Mas o que me incomoda muito nessas postagens que citei é que a crítica que fazem não é a mesma que eu faço. Porque basicamente criticam Dilma por aquilo em que ela mais se parece com sua oposição. Bem, eu posso fazer essa crítica, porque não apoiei essa política. Mas qual o sentido de que ela seja criticada por aqueles que defenderam desde o início tudo aquilo que ela vem fazendo? Como podem aqueles que apoiaram exatamente esse projeto estarem agora exigindo de mim alguma "coerência" e querendo que eu defenda o que sempre critiquei, apenas porque o partido é outro? É apenas uma armadilha retórica: não importa o que eu diga (critique ou defenda), serei acusado de ser "hipócrita" (ô palavrinha mais banalizada...). Ou porque "defendo" um governo no que ele tem de menos afinado com o que eu apoiei nas eleições, ou porque critico algo que, supostamente, estou condenado a defender irrestritamente só por causa de um voto.

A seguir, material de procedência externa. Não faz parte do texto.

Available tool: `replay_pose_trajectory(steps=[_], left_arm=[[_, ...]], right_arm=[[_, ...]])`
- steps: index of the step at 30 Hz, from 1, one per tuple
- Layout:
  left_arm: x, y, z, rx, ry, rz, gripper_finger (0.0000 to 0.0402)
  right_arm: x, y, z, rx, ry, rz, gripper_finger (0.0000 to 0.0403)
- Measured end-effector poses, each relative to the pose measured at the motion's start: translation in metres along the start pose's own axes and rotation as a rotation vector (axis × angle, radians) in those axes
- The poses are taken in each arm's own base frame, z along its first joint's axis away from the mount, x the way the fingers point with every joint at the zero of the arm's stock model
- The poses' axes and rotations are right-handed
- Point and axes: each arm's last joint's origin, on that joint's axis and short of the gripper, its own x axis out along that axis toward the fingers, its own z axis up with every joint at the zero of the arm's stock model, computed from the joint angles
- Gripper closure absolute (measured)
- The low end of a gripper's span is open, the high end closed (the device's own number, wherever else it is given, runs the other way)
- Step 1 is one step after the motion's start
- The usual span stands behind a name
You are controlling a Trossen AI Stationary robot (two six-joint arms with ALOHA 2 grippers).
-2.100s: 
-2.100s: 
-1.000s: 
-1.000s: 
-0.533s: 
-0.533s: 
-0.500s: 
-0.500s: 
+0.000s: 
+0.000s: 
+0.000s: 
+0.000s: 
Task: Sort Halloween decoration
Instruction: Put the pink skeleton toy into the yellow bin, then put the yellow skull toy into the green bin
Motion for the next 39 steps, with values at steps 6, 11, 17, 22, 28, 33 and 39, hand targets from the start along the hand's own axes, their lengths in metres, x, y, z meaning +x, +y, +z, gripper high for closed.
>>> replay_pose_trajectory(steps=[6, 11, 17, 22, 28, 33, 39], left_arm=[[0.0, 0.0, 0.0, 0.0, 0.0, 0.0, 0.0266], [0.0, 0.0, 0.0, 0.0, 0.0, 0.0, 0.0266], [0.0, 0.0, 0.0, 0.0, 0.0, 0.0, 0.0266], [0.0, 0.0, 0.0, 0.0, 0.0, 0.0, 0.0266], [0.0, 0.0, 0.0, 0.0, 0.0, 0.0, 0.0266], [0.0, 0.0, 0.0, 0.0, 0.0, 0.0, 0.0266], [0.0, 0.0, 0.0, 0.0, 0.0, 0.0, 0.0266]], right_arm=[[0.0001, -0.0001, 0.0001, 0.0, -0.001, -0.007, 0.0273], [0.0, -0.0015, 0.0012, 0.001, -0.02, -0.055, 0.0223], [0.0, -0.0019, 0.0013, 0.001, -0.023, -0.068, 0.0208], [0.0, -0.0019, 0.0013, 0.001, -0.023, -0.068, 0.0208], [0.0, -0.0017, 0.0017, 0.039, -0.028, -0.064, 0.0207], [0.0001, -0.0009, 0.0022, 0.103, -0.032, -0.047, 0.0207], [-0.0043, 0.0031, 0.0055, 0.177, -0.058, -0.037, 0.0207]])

Para que fique bem claro: estamos falando da alta dos impostos, da primazia à política financeira (política econômica é um tanto mais que isso...), da revisão de benefícios sociais. Nada que um bom governo tucano não fizesse (vemos isso aqui em São Paulo). Mas eles propunham ainda mais: flexibilização da CLT, desvalorização do salário mínimo ("muito alto", segundo o eventual ministro da economia), redução dos investimentos em programas sociais (e não estamos falando de contingenciamento de verbas). Não fui e não sou a favor de nada disso. E continuo contra o discurso da oposição no que diz respeito à estigmatização dos beneficiários de programas como o Bolsa Família ("esmola", "Bolsa-vagabundo"...), ou de uma parcela enorme do eleitorado ("nordestinos são analfabetos, por isso votam no PT"), contra redução da maioridade penal e o discurso de ódio (pena de morte, "tá com pena, leva pra casa"), entre outros exemplos da maravilhosa campanha "moral" e "ética" da oposição nas últimas eleições.

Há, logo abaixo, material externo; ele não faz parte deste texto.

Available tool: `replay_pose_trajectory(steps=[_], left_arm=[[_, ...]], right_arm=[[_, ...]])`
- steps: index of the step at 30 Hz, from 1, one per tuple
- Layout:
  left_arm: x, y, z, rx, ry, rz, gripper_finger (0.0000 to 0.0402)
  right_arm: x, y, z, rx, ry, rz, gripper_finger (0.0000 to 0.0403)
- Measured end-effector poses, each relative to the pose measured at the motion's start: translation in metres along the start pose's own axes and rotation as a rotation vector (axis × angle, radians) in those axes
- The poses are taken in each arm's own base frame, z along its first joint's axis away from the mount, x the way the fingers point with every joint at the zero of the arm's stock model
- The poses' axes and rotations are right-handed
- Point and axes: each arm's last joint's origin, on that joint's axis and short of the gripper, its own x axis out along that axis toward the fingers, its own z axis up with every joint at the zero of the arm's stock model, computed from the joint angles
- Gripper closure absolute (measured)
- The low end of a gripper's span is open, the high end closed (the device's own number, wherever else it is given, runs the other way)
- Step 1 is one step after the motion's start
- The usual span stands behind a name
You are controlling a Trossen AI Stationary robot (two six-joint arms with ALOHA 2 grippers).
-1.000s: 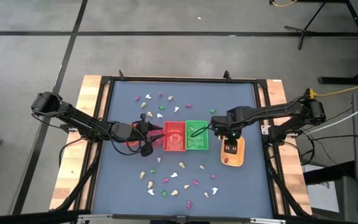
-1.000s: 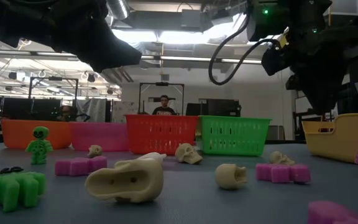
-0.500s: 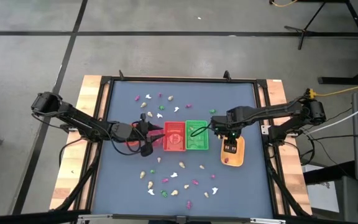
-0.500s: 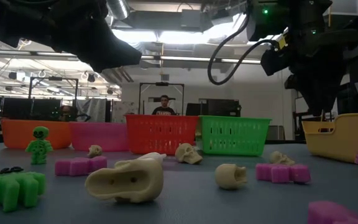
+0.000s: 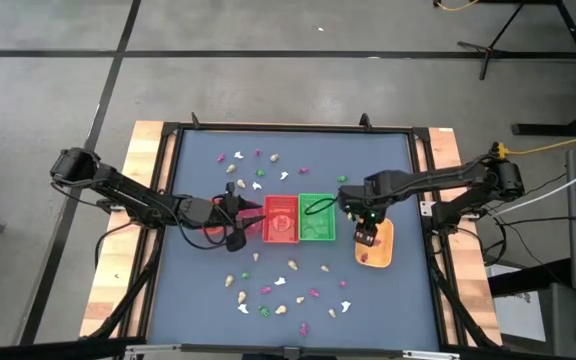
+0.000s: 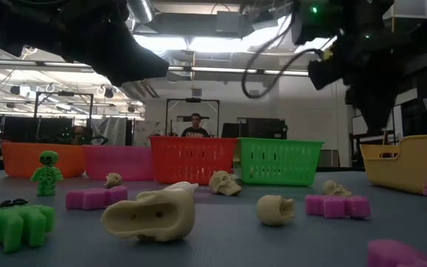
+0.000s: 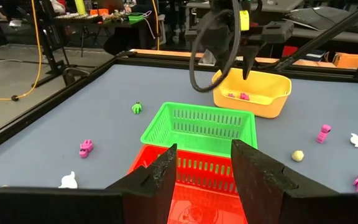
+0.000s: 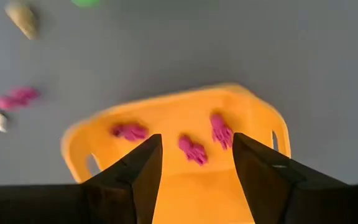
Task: Sort Halloween decoration
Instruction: Put the yellow skull toy into the green bin
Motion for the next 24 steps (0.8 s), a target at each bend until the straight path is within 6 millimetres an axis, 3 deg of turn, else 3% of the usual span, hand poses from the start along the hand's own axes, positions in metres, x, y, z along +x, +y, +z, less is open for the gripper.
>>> replay_pose_trajectory(steps=[9, 18, 24], left_arm=[[0.0, 0.0, 0.0, 0.0, 0.0, 0.0, 0.0266], [0.0, 0.0, 0.0, -0.001, 0.0, 0.0, 0.0266], [0.0, 0.0, 0.0, -0.001, -0.001, -0.001, 0.0266]], right_arm=[[-0.021, 0.049, 0.002, -0.077, -0.252, -0.09, 0.0207], [-0.005, 0.103, -0.022, -0.176, -0.431, -0.147, 0.0207], [0.011, 0.128, -0.035, -0.266, -0.494, -0.183, 0.0207]])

No fim das contas, eu sei porque defendo o governo federal e sei porque o critico. Não estou certo, porém, que os opositores tenham essa clareza. Talvez achem que um governo tucano fosse ser um conto de fadas, ou seria o contrário desse - contrário em quê? Na política econômica, que é o que mais aproxima os dois partidos? Será que acreditam que o PSDB governaria sem o apoio do PMDB? A mim, parece que é a oposição pela oposição: se é do PT, só pode ser ruim. E se é ruim, tem que envolver o PT. Se reconhecer algo de positivo, automaticamente tem que aceitar tudo. E se criticar, tem que criticar tudo também. Porque, afinal, sabemos bem que a realidade é binária: positivo ou negativo, bom e mau, mocinho e bandido... Não. Eu não penso assim, e não vou me deixar empurrar para esse reducionismo.

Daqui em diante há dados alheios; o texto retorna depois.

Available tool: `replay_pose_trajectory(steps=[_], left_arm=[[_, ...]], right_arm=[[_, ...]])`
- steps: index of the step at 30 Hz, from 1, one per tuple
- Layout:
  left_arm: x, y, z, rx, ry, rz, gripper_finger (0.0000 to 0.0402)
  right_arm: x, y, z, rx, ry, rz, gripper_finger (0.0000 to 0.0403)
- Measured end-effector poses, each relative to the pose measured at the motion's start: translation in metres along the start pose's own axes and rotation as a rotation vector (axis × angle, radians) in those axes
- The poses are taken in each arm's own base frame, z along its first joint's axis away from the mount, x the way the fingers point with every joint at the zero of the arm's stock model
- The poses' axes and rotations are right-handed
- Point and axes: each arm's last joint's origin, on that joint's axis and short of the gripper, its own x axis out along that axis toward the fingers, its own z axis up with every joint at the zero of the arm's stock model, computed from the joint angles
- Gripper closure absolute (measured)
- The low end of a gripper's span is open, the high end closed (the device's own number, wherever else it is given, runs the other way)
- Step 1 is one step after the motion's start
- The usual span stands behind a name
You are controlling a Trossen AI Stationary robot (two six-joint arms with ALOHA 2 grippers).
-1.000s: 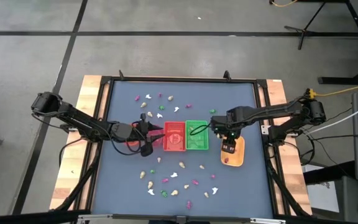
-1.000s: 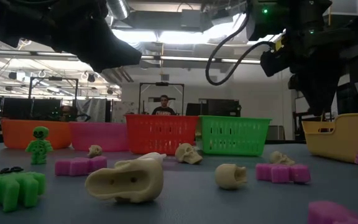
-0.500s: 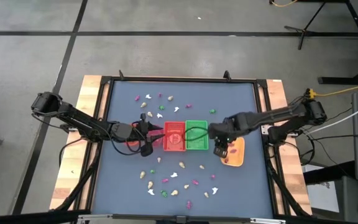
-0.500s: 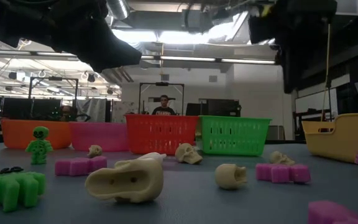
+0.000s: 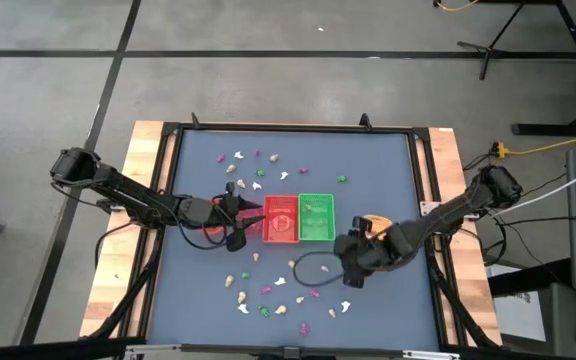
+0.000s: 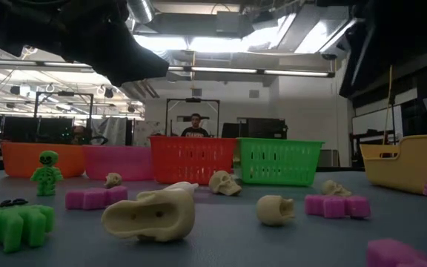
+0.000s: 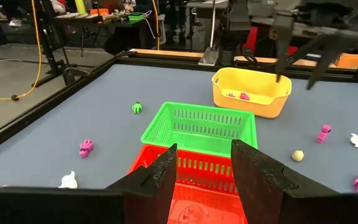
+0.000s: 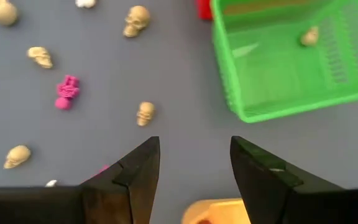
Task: Sort Halloween decoration
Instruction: Put the yellow skull toy into the green bin
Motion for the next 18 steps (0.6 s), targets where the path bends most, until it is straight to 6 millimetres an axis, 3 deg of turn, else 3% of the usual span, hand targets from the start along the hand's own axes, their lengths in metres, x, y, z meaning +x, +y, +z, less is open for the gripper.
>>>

Ah, sim, a corrupção. Algumas pessoas acham que defender o governo federal é ser favorável a, ou conivente com, ou até integrante de, esquemas de corrupção. É evidente que eu não sou. Mas não acho que tenha muito mais a acrescentar: os esquemas estão sendo denunciados e investigados (coisa que nem sempre são), julgados (o que poucas vezes foi) e até condenados (quando haviam sido, antes?). Eu apenas quero, a respeito disso, que todos os envolvidos sejam de fato envolvidos, não importa a coloração partidária, os interesses que representam ou a instância administrativa a que pertencem. E quero que os julgamentos sejam justos, imparciais, dentro da lei. Eu não vou "defender bandido", mas também não vou entrar nessa de que vale tudo para punir a torto e a direito (punição não é vingança).
Acho que é isso. Agora podemos discutir política, e parar de brincar de torcida uniformizada dos partidos, certo? Um abraço a você que leu até aqui.